Backpropagation through sampling a normal distribution

vvanirudh · May 17, 2017, 5:56pm

In my model, I predict the mean and variance of a normal distribution. To get the input at the next time-step, I need to sample from the normal distribution predicted previously. If I use torch.normal, when I call backward does it backprop through this operation?

tom · May 17, 2017, 9:42pm

Hello @vvanirudh,

no (unless you are doing reinforce & co). That is why the standard thing is to sample standard normal (torch.randn), multiply with the standard deviation and add the mean.
This is sometimes labeled the reparametrisation trick, see Kingma & Welling, Section 2.4.

Best regards

Thomas

zuoxingdong · September 19, 2017, 12:10am

Hi @tom

In case of using torch.normal, are there reasonable values to set .reinforce(reward) ? e.g. the gradients (backpropagated) in the next time step as the reward for each sample in current time step.

Concretely, say we have 50 initial samples, through NN, we get 50 outputs, then we compute mean and std, then generate 50 new samples, and feed this new samples through NN again, then we compute a loss.

beginner · April 5, 2018, 3:20am

Can anyone give a quick explanation as to why we can’t backpropagate through a sample?

tom · April 5, 2018, 9:31pm

If you consider loss minimization, you can consider the (negative) gradient as a hint “go this way with your parameters a tiny bit to reduce the loss”. Now if you can apply the reparametrisation trick, you can say that tweaking the parameters a little bit also moves the output by small amount.
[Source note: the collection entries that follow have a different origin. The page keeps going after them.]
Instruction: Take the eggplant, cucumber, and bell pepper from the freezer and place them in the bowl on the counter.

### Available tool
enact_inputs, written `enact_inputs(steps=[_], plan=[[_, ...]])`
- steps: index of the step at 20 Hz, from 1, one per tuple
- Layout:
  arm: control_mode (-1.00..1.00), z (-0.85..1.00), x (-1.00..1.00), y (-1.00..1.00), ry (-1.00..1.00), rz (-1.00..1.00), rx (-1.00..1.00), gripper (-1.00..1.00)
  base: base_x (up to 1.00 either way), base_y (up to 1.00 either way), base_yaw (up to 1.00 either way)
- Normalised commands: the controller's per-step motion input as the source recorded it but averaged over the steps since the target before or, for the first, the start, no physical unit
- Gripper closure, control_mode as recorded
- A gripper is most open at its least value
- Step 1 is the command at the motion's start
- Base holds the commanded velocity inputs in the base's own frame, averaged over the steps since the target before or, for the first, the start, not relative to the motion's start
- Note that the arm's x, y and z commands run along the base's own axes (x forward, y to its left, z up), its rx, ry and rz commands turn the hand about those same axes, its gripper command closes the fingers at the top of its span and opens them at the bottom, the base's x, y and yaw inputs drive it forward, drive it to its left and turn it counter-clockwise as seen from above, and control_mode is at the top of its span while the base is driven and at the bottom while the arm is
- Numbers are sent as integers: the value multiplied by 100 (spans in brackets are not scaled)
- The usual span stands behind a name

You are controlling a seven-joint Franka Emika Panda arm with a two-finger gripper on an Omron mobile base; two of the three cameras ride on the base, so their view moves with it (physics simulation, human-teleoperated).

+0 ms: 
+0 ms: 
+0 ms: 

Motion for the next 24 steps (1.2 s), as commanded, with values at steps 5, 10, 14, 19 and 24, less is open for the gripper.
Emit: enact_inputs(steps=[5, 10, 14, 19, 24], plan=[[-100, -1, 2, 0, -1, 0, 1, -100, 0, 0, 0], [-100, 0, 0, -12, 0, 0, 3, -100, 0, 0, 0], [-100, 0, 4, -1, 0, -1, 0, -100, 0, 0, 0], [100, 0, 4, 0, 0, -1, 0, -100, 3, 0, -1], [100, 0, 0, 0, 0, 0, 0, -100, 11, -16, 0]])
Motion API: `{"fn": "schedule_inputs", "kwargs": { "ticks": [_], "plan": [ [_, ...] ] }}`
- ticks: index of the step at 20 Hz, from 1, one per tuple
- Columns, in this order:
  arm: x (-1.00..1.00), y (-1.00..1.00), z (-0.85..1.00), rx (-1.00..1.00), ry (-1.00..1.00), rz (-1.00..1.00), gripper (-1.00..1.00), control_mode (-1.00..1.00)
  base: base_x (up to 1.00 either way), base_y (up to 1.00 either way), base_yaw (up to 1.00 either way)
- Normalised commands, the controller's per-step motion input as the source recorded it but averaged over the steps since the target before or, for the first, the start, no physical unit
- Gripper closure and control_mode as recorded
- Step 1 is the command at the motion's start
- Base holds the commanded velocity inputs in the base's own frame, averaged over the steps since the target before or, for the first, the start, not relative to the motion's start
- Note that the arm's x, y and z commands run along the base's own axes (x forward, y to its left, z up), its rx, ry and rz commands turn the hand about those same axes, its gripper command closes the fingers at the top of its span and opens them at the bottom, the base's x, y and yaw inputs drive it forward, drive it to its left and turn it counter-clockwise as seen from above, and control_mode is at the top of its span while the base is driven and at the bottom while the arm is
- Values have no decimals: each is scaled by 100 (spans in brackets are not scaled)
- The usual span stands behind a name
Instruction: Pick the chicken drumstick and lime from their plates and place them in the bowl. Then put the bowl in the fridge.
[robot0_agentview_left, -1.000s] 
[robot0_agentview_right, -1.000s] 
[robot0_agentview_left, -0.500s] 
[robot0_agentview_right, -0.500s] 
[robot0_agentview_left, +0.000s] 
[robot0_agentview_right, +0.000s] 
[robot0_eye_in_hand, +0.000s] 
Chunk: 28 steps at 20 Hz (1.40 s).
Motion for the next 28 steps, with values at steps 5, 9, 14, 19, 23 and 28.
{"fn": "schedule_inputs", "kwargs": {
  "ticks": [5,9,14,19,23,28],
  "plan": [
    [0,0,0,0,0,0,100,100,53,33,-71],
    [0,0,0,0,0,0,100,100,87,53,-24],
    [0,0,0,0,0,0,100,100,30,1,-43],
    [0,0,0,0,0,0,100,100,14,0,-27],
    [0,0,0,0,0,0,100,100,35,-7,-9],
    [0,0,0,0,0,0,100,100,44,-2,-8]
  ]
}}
This relationship enables you to backpropagate.
However, if you have, say a bernoulli random variable (i.e. 1 with probability p, 0 with probablity (1-p)), you cannot “wiggle” with the outcomes - they’ll be 0 or 1.
The basic trick there is to recognize that you are interested in the expectation rather than individual sample and then to figure out how to exchange expectation and derivative for backpropagation and make an expression with an expectation from the result - this is a key to the REINFORCE-type methods.

Best regards

Thomas

haku · June 8, 2020, 12:38am

@tom I feel like it’s kind of off-topic,
but could you elaborate on the notion that

Is it because RL usually object to find action/policy/or-some-sort to maximize expected reward?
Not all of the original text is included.